*Your assignment*:
Each line of the data must be reproduced as it appears.

*Input data*:
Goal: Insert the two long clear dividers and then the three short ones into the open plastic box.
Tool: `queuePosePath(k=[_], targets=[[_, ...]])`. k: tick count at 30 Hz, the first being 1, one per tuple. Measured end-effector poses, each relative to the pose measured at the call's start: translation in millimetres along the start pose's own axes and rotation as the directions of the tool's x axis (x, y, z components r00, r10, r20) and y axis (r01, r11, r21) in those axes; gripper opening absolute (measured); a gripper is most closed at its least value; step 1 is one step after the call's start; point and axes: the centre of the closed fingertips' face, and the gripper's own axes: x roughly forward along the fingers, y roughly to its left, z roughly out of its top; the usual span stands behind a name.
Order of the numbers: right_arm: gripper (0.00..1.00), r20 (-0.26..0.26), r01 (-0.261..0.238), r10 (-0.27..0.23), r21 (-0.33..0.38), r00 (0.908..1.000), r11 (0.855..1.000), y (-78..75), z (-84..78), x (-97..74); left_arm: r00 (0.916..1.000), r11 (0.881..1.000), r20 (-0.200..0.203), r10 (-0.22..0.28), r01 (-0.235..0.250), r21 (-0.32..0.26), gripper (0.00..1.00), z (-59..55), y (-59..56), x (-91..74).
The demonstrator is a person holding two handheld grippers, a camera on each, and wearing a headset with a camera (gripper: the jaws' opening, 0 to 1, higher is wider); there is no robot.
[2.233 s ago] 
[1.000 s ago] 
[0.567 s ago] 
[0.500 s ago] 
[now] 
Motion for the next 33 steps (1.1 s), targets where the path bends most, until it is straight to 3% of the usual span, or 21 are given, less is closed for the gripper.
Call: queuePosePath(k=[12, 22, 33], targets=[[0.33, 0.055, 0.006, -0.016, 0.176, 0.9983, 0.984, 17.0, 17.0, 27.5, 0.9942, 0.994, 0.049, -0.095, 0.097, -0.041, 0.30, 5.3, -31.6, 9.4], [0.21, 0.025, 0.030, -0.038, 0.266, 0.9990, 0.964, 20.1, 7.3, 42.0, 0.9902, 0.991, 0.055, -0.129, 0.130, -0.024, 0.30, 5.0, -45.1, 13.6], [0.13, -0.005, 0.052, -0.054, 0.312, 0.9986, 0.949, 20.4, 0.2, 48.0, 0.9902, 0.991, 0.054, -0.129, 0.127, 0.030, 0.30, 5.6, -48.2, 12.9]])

*Response to the exercise*:
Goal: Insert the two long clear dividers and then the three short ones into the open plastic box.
Tool: `queuePosePath(k=[_], targets=[[_, ...]])`. k: tick count at 30 Hz, the first being 1, one per tuple. Measured end-effector poses, each relative to the pose measured at the call's start: translation in millimetres along the start pose's own axes and rotation as the directions of the tool's x axis (x, y, z components r00, r10, r20) and y axis (r01, r11, r21) in those axes; gripper opening absolute (measured); a gripper is most closed at its least value; step 1 is one step after the call's start; point and axes: the centre of the closed fingertips' face, and the gripper's own axes: x roughly forward along the fingers, y roughly to its left, z roughly out of its top; the usual span stands behind a name.
Order of the numbers: right_arm: gripper (0.00..1.00), r20 (-0.26..0.26), r01 (-0.261..0.238), r10 (-0.27..0.23), r21 (-0.33..0.38), r00 (0.908..1.000), r11 (0.855..1.000), y (-78..75), z (-84..78), x (-97..74); left_arm: r00 (0.916..1.000), r11 (0.881..1.000), r20 (-0.200..0.203), r10 (-0.22..0.28), r01 (-0.235..0.250), r21 (-0.32..0.26), gripper (0.00..1.00), z (-59..55), y (-59..56), x (-91..74).
The demonstrator is a person holding two handheld grippers, a camera on each, and wearing a headset with a camera (gripper: the jaws' opening, 0 to 1, higher is wider); there is no robot.
[2.233 s ago] 
[1.000 s ago] 
[0.567 s ago] 
[0.500 s ago] 
[now] 
Motion for the next 33 steps (1.1 s), targets where the path bends most, until it is straight to 3% of the usual span, or 21 are given, less is closed for the gripper.
Call: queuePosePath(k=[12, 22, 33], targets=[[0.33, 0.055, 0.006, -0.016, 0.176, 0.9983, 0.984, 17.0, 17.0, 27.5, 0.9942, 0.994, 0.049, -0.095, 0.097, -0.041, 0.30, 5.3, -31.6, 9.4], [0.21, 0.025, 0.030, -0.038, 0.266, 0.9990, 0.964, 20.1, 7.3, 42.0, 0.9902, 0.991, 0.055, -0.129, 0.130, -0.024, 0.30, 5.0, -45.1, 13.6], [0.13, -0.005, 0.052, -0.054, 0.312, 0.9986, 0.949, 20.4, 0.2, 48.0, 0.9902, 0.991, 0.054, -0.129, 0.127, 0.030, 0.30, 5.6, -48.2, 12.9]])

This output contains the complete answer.